### Required work
Print the records below from the first line through the line containing "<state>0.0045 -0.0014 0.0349", both included, word for word.

*** Opening of Entries shown ***

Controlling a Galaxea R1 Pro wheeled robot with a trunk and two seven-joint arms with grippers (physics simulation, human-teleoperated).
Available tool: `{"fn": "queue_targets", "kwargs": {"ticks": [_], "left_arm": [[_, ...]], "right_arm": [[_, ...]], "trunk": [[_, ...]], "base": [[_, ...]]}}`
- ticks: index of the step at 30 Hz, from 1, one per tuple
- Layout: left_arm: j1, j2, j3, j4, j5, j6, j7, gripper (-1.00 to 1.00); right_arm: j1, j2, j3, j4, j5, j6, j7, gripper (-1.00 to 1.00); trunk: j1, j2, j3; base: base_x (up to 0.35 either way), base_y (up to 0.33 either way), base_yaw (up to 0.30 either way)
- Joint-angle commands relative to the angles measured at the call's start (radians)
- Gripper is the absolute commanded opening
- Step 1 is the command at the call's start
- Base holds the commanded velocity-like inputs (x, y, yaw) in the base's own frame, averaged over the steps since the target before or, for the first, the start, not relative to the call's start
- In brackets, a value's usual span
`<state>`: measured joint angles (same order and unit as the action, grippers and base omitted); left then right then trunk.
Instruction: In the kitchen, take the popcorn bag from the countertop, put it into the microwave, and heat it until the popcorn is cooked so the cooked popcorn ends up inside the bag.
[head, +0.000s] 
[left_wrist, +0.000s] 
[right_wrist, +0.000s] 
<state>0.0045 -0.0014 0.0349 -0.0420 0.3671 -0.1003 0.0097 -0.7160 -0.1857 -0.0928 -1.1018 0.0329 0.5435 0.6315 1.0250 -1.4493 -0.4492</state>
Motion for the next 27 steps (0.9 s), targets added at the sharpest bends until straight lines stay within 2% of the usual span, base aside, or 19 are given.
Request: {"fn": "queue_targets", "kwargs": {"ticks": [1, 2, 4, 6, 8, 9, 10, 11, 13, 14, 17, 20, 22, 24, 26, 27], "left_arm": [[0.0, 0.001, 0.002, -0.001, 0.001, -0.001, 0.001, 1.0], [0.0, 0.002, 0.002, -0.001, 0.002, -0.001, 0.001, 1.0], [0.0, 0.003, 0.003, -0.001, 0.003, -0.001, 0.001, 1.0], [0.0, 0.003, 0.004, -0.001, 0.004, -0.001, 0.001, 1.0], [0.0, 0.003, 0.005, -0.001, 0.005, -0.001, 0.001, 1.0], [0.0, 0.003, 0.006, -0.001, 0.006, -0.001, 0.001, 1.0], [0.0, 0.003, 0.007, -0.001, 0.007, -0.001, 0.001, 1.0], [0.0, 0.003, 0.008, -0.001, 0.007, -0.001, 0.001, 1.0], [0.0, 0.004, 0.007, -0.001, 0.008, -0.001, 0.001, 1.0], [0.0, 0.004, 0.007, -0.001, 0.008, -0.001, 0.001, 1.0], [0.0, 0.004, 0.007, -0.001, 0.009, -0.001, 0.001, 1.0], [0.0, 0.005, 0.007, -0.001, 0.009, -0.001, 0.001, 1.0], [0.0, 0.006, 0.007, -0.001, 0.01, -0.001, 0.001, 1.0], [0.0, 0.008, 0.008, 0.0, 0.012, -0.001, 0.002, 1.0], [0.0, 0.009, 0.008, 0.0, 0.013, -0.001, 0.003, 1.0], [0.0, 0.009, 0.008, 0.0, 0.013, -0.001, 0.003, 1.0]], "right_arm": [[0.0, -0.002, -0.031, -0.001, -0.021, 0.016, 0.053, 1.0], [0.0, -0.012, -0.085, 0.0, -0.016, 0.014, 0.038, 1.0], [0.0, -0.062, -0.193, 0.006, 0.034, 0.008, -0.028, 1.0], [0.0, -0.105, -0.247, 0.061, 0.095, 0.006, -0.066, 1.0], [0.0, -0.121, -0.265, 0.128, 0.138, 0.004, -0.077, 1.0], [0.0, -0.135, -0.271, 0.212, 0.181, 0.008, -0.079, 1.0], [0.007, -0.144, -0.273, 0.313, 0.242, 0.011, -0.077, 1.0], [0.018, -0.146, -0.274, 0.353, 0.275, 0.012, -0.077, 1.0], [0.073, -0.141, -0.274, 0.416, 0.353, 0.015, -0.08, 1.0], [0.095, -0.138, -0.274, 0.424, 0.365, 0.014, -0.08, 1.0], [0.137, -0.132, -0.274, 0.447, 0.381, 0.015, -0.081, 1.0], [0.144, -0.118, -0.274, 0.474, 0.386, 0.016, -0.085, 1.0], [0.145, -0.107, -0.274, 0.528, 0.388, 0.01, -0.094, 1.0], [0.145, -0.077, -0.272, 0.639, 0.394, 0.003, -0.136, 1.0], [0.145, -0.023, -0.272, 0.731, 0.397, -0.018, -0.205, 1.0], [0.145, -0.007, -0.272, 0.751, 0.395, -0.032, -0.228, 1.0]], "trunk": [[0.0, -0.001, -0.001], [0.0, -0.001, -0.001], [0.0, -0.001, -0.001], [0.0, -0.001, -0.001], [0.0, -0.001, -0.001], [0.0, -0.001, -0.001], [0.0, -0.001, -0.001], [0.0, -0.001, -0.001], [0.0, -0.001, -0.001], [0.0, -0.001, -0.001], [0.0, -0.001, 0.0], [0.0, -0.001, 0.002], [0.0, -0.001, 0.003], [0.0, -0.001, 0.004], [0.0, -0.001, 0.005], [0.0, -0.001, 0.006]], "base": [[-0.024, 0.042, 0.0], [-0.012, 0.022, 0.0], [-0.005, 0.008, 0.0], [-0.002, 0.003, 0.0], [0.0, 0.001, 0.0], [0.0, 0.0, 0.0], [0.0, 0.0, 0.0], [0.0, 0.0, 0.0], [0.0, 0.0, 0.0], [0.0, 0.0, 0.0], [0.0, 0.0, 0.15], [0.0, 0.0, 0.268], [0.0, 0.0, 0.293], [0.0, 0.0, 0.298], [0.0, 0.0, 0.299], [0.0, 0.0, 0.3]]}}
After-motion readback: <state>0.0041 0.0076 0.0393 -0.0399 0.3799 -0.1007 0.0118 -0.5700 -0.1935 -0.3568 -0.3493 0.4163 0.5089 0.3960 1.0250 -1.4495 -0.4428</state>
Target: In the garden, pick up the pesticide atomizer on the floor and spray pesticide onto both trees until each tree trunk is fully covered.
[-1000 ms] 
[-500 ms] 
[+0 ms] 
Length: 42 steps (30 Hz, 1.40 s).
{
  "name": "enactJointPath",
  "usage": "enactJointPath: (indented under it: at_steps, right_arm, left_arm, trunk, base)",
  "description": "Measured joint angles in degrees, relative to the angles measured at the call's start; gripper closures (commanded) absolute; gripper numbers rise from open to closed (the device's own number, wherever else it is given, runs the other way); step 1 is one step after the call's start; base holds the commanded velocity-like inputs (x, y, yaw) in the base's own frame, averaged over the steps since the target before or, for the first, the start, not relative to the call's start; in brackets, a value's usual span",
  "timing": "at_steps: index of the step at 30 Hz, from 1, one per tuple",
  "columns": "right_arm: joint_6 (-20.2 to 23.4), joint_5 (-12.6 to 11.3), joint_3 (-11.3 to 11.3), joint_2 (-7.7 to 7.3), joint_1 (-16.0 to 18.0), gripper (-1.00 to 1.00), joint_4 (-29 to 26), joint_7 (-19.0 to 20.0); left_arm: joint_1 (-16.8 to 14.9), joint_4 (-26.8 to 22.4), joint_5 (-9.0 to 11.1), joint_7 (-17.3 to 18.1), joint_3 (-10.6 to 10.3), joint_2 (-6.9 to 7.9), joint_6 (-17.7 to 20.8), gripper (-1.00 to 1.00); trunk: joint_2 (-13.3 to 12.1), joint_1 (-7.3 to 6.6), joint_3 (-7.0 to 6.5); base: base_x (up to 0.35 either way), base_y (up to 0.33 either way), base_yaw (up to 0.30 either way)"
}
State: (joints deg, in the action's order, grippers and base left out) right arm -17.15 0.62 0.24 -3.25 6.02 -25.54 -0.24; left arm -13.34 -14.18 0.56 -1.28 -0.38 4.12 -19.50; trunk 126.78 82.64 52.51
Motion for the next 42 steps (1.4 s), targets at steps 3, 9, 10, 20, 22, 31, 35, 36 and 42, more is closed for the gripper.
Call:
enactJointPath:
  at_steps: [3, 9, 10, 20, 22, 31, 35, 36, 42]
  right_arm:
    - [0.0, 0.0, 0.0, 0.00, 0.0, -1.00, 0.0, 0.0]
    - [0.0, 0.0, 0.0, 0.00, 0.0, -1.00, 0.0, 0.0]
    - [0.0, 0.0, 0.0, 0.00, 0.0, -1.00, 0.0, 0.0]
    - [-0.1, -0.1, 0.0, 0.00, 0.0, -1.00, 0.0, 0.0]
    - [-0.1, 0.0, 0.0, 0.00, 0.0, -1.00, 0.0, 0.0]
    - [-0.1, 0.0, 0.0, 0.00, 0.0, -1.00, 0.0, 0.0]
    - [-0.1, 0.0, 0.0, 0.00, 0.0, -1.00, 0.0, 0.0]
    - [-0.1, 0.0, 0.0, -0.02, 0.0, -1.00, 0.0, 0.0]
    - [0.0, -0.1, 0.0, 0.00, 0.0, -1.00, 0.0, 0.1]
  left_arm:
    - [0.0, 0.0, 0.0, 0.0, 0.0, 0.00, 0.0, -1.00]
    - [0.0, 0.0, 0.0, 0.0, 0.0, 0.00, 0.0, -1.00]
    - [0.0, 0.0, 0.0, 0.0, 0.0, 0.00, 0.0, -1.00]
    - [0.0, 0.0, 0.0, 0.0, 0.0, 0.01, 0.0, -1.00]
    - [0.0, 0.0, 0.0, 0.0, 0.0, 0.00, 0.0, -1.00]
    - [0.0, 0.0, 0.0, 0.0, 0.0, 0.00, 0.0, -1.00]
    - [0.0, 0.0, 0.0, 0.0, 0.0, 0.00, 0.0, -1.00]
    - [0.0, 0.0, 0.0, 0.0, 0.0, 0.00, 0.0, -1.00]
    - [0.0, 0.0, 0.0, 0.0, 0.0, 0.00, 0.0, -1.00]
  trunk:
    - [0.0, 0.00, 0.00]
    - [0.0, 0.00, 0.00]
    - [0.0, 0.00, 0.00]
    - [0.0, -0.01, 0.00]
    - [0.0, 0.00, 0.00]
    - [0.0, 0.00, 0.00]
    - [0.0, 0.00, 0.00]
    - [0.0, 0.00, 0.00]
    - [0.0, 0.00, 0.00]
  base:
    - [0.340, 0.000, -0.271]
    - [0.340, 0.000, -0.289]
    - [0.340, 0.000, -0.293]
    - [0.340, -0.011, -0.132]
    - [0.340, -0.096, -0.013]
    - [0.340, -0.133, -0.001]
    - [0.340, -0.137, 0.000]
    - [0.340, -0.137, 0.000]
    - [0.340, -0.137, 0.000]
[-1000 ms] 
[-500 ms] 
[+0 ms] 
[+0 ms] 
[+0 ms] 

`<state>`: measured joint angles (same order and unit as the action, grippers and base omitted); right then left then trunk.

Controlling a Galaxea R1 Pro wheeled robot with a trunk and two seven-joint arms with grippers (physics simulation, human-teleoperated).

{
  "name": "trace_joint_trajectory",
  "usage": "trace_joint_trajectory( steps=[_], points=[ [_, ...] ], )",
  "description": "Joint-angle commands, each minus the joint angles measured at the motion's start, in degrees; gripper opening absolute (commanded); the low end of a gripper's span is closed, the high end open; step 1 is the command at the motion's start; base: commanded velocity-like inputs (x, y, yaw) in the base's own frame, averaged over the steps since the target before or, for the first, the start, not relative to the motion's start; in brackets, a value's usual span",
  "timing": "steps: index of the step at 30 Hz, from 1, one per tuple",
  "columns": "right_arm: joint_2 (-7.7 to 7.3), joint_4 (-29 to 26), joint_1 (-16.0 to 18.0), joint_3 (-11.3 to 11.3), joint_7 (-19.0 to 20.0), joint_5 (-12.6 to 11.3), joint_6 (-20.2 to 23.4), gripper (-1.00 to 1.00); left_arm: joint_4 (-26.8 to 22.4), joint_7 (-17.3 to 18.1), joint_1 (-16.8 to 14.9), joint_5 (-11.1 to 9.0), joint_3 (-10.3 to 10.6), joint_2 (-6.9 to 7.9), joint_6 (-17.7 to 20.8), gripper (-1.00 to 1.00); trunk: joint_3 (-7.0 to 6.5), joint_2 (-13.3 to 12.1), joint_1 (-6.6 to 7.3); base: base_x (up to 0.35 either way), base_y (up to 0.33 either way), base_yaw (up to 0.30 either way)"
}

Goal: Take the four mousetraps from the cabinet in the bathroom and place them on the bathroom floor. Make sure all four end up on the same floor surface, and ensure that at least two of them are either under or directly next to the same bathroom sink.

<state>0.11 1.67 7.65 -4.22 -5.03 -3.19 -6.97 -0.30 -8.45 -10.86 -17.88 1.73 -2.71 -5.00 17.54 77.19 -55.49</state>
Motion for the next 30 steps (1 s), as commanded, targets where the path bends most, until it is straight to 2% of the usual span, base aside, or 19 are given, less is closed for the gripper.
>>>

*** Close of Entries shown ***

### Worked solution
Controlling a Galaxea R1 Pro wheeled robot with a trunk and two seven-joint arms with grippers (physics simulation, human-teleoperated).
Available tool: `{"fn": "queue_targets", "kwargs": {"ticks": [_], "left_arm": [[_, ...]], "right_arm": [[_, ...]], "trunk": [[_, ...]], "base": [[_, ...]]}}`
- ticks: index of the step at 30 Hz, from 1, one per tuple
- Layout: left_arm: j1, j2, j3, j4, j5, j6, j7, gripper (-1.00 to 1.00); right_arm: j1, j2, j3, j4, j5, j6, j7, gripper (-1.00 to 1.00); trunk: j1, j2, j3; base: base_x (up to 0.35 either way), base_y (up to 0.33 either way), base_yaw (up to 0.30 either way)
- Joint-angle commands relative to the angles measured at the call's start (radians)
- Gripper is the absolute commanded opening
- Step 1 is the command at the call's start
- Base holds the commanded velocity-like inputs (x, y, yaw) in the base's own frame, averaged over the steps since the target before or, for the first, the start, not relative to the call's start
- In brackets, a value's usual span
`<state>`: measured joint angles (same order and unit as the action, grippers and base omitted); left then right then trunk.
Instruction: In the kitchen, take the popcorn bag from the countertop, put it into the microwave, and heat it until the popcorn is cooked so the cooked popcorn ends up inside the bag.
[head, +0.000s] 
[left_wrist, +0.000s] 
[right_wrist, +0.000s] 
<state>0.0045 -0.0014 0.0349 -0.0420 0.3671 -0.1003 0.0097 -0.7160 -0.1857 -0.0928 -1.1018 0.0329 0.5435 0.6315 1.0250 -1.4493 -0.4492</state>

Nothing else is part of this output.